The Elephant’s Story
“Dear friends, I am about to tell you not only the story of my life which will seem a long one to you, as I am in my two hundred and fiftieth year, but many things about elephants. As this is to be a Club not only for amusement, but for education as well, I hope you will bear with me if I seem tedious. It is astonishing how little any of us know of the lives and habits of our friends in their free and native state in the countries where they live so far away from us. All we know of them is just what we see of them day by day in the circus, so in my talk to-night I will try to tell you as much as I can about elephants, leaving out all unnecessary details.
“The first thing of importance in my life I remember distinctly was walking between my father and mother (two magnificent looking animals) behind a herd of nine elephants in a wonderful, huge, beautiful forest in Siam, a country in Southern Asia bordering on the Indian Ocean. While walking along I was wondering how the big trees five and six feet in diameter get there with their long limbs and good tasting leaves. For while I was only a baby elephant three or four months of age, I distinctly remember admiring the many different colored and shaped flowers that bloomed on the trailing vines and seemed to festoon themselves everywhere. But beautiful and sweet smelling as the flowers on these vines were, my father and mother did not appreciate them for they tore them rudely aside as the ropelike festoons hindered their progress through the jungle. I have often heard my father complain to my mother that these vines and the sharp thorns on the thorn bushes, with the rotting logs under one’s feet, quite spoiled all the pleasure of walking in the jungle, and he would greatly prefer walking on the plains if it were not for the broiling hot sun and no trees to shade one.
“Just then a loud trumpeting was heard from the leader of the herd away ahead to warn the herd that there were hunters in sight looking for them. Quick as a flash my father pointed with his trunk to a thick, dark clump of trees and told my mother to take me and hide there while he went to reconnoiter. All elephants are very brave when their young are attacked and will defend them with their lives. The male elephants always try to protect the females and young by keeping them in the rear of the herd when on the move, while they march ahead.
“My mother and I were scarcely concealed behind the big trees, drooping vines and low bushes when I saw a tall, slender native with only a breech cloth round his loins push his head through the bushes close beside the place where we had been standing when the leader trumpeted his warning. This man held in one hand a long spear with a sharp arrowhead top, and a coiled rope in the other. And I heard my mother give a frightened sigh and say to herself: ‘The king’s head elephant hunter! He has been on our track for days. We surely are lost for he always gets his prey. He has captured four of our most splendid elephants recently.’
“At that moment the man happened to cast his eyes down and I saw a slow, cruel smile of triumph spread over his face as his big red lips opened and disclosed his sharp, white teeth.
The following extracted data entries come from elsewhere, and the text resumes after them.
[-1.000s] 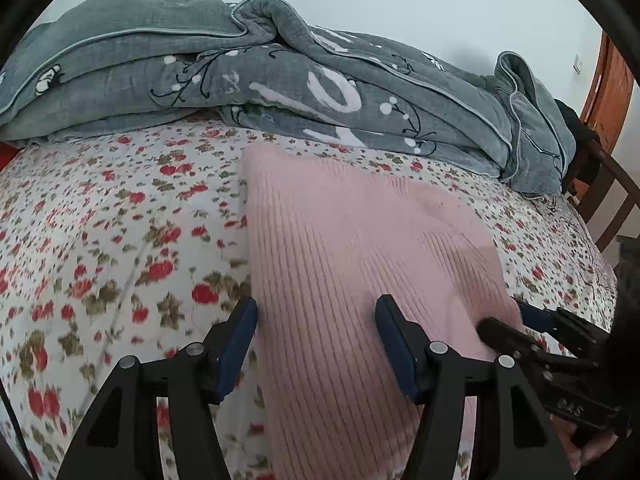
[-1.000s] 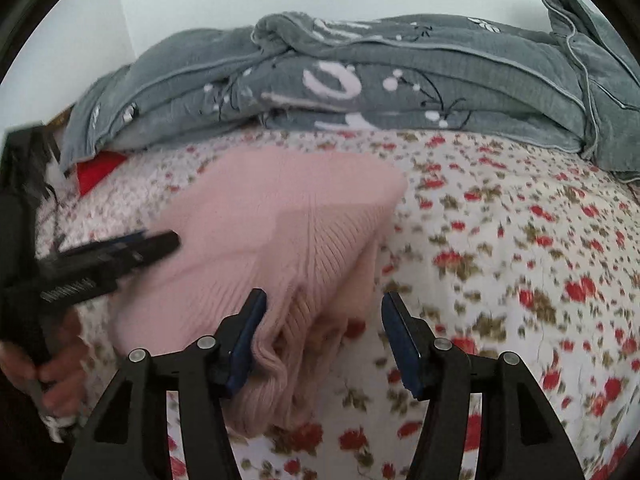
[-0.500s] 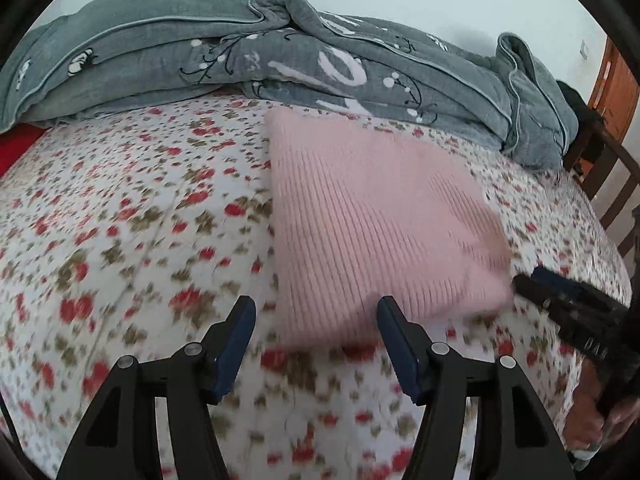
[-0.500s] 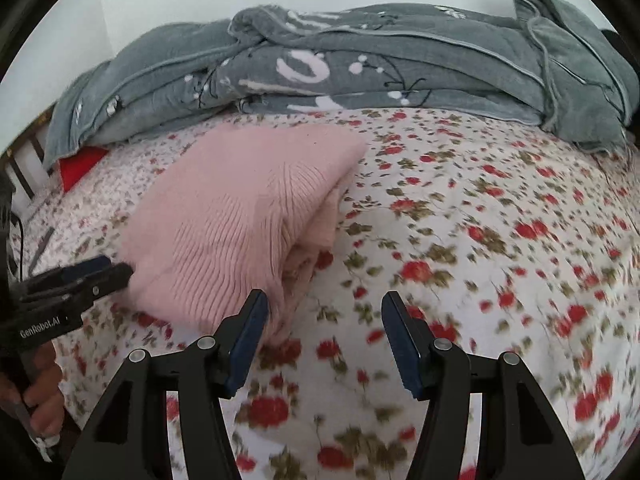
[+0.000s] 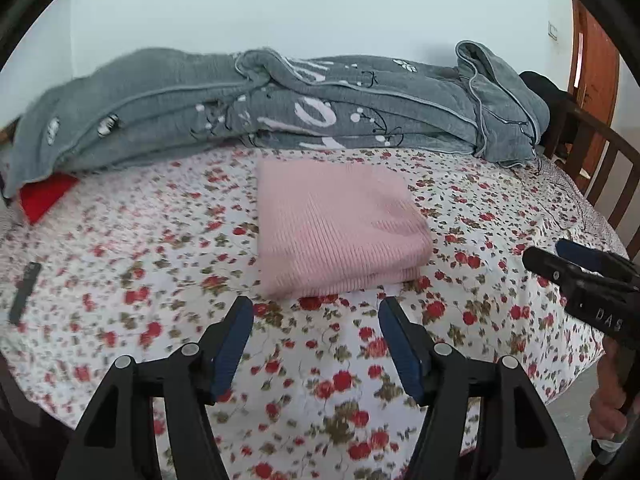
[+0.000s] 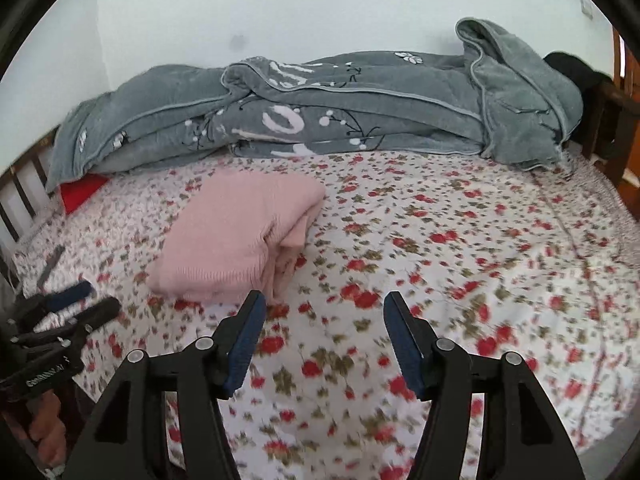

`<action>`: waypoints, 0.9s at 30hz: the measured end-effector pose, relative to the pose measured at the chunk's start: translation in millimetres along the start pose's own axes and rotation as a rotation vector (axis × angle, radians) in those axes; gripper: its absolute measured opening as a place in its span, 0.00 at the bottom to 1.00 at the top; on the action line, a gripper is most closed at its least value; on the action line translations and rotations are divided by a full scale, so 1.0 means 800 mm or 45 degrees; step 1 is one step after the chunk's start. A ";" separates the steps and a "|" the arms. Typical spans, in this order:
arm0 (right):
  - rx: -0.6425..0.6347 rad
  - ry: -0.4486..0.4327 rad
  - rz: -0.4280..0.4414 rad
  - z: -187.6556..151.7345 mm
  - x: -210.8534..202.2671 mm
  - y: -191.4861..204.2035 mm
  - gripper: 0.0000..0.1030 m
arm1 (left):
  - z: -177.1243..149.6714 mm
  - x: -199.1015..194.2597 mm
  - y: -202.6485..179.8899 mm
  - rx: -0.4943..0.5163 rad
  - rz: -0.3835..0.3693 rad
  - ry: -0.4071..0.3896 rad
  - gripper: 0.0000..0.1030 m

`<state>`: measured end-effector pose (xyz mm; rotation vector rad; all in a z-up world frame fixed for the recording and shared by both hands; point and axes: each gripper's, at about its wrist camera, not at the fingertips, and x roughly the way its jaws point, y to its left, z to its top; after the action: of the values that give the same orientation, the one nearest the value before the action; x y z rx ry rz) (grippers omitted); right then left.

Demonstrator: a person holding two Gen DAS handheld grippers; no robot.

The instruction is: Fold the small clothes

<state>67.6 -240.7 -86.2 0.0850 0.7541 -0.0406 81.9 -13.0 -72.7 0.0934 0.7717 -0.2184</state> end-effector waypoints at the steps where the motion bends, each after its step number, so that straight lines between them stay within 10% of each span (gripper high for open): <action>1: -0.013 -0.015 -0.017 -0.005 -0.008 0.002 0.73 | -0.002 -0.010 -0.001 -0.013 0.027 -0.017 0.62; 7: -0.026 -0.111 -0.018 -0.020 -0.066 0.008 0.95 | -0.005 -0.054 0.001 -0.032 0.115 -0.092 0.68; 27: -0.017 -0.183 -0.042 -0.038 -0.123 0.008 0.98 | -0.016 -0.114 -0.002 -0.121 0.124 -0.224 0.69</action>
<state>-24.7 -231.0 -40.3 0.0560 0.6125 -0.0724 9.6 2.6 -18.0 0.0211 0.5999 -0.0959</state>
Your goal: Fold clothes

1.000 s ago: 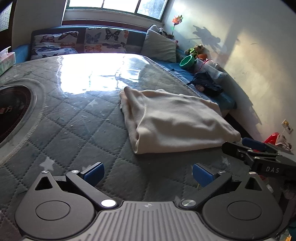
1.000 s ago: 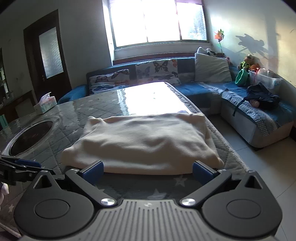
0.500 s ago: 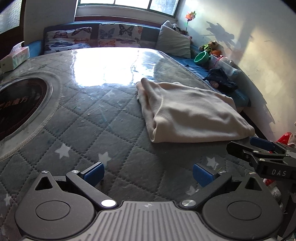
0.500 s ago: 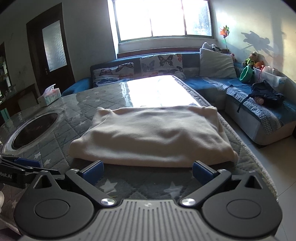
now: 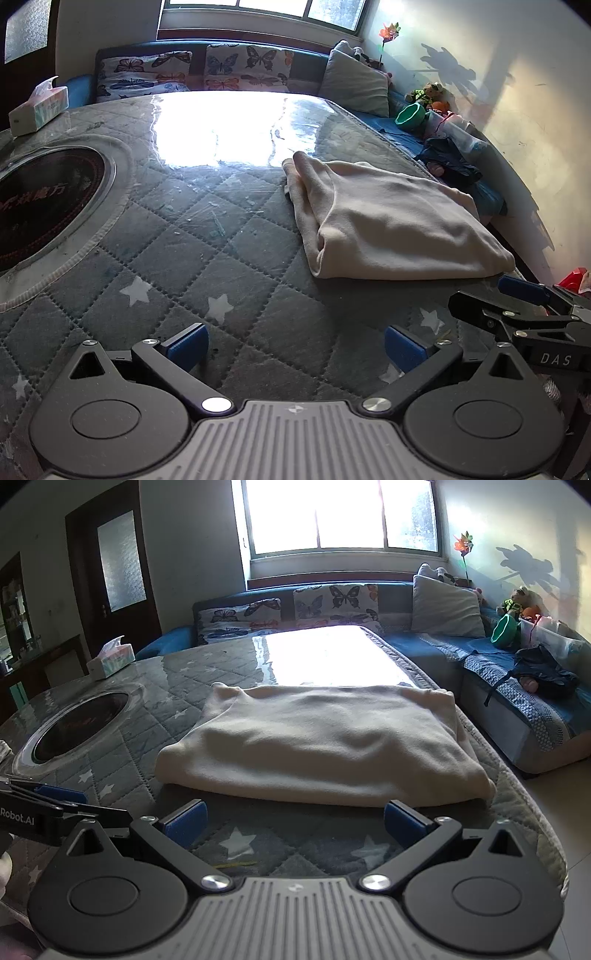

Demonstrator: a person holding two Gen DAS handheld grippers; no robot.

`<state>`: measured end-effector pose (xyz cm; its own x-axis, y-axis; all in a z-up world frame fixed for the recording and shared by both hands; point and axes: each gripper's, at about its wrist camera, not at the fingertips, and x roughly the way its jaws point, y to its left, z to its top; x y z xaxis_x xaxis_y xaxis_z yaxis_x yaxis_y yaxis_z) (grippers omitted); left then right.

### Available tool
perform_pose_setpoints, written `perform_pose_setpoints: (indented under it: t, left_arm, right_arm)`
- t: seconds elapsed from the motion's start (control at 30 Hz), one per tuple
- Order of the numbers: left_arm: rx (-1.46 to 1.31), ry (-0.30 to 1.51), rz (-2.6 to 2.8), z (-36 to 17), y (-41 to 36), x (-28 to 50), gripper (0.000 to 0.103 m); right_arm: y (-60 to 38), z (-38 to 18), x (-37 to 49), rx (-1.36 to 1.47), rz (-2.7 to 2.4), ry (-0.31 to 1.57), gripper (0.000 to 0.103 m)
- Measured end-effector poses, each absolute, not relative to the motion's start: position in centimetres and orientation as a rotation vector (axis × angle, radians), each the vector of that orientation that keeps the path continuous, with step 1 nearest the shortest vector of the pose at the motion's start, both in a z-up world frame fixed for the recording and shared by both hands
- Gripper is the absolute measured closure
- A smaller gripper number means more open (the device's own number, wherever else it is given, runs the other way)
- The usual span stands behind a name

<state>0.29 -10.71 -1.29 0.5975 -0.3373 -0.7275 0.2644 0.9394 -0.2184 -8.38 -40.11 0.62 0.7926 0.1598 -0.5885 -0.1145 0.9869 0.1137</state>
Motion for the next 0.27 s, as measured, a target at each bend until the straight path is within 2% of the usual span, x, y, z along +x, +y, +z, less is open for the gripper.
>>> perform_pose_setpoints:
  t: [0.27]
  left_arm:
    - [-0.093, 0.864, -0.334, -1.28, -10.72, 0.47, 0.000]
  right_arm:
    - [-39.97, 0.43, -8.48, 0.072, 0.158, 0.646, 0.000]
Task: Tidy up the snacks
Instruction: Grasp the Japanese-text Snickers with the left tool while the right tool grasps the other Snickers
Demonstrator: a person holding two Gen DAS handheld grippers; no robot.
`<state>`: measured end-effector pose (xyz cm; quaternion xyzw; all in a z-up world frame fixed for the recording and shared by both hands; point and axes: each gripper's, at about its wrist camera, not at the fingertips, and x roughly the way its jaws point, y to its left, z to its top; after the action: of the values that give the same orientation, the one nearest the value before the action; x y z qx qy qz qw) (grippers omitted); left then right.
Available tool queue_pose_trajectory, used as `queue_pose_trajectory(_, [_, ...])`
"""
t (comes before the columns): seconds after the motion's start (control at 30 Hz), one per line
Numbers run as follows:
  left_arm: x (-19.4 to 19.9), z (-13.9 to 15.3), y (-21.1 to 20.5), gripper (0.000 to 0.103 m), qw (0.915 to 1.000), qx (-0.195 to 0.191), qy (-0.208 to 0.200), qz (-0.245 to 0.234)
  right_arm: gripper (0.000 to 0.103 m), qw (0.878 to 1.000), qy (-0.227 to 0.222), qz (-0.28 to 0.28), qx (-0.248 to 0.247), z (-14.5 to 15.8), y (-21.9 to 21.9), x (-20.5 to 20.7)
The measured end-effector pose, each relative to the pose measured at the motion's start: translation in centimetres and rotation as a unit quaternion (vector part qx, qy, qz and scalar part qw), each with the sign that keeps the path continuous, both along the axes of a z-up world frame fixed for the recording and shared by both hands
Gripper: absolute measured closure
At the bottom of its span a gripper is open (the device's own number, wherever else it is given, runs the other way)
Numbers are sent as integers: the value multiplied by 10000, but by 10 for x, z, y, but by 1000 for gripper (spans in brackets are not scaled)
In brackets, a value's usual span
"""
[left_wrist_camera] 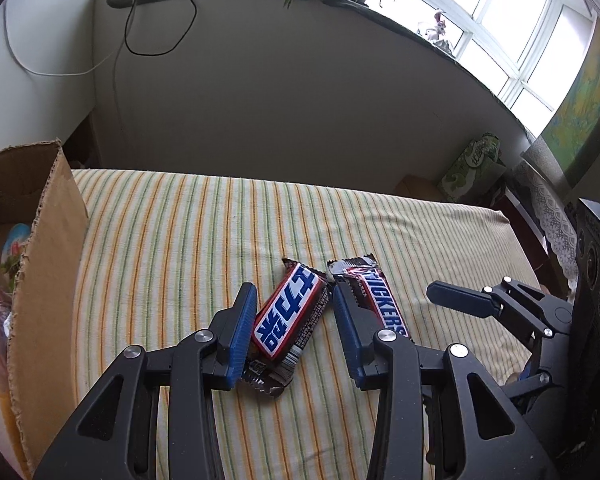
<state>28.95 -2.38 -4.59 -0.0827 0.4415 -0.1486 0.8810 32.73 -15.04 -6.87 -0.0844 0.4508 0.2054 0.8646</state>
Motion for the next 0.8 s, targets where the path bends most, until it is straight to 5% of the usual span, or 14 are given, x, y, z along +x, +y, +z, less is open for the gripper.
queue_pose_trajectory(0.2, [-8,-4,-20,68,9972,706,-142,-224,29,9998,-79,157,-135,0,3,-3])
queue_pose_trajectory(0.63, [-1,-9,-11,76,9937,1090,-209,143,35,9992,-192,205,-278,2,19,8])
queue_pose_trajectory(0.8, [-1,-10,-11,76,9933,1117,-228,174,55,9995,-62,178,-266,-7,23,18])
He had discovered our footprints in the soft mud at his feet. Looking around quickly in all directions and peering into the bushes and dark places in the forest, I felt he must see us, he looked so straight in our direction. Then he drew himself to his full height and sniffed the air, and again that cruel, triumphant smile lit his jaw. My mother, who was watching him as closely as I, drew in a frightened breath and whispered to me: ‘He has scented us! We are lost! But he may pass us by. Don’t move a muscle or take a deep breath.’
“Closely following the tracks, nearer and nearer he drew to us without stopping until he came to the place where my father’s tracks left ours and went north. Here the man hesitated and looked closely as if to decide which of the tracks to follow. Then he lay flat on the ground with his ear close to it and listened, and when he got up he had another of his hateful smiles on his face, straightened himself and again sniffing the air, he started and came straight as an arrow to the place where we were hiding. But as he separated the bushes behind which we were standing, my mother stretched out her trunk, caught him around the neck and threw him over her head. I heard him go crashing between the big limbs of the trees and fall to the ground.
“‘There, he is done for,’ said my mother, ‘but it was a close call. His friends, if they ever do find him, will discover him dead from a broken neck.’
“Just then she gave a groan of pain and sank to the ground, but as she fell she sent out an agonizing trumpet of pain and warning to my father and the herd. By a miracle the man’s neck had not been broken and on regaining his feet he had thrown his sharp, murderous spear at her and it had penetrated her back in a tender part and killed her.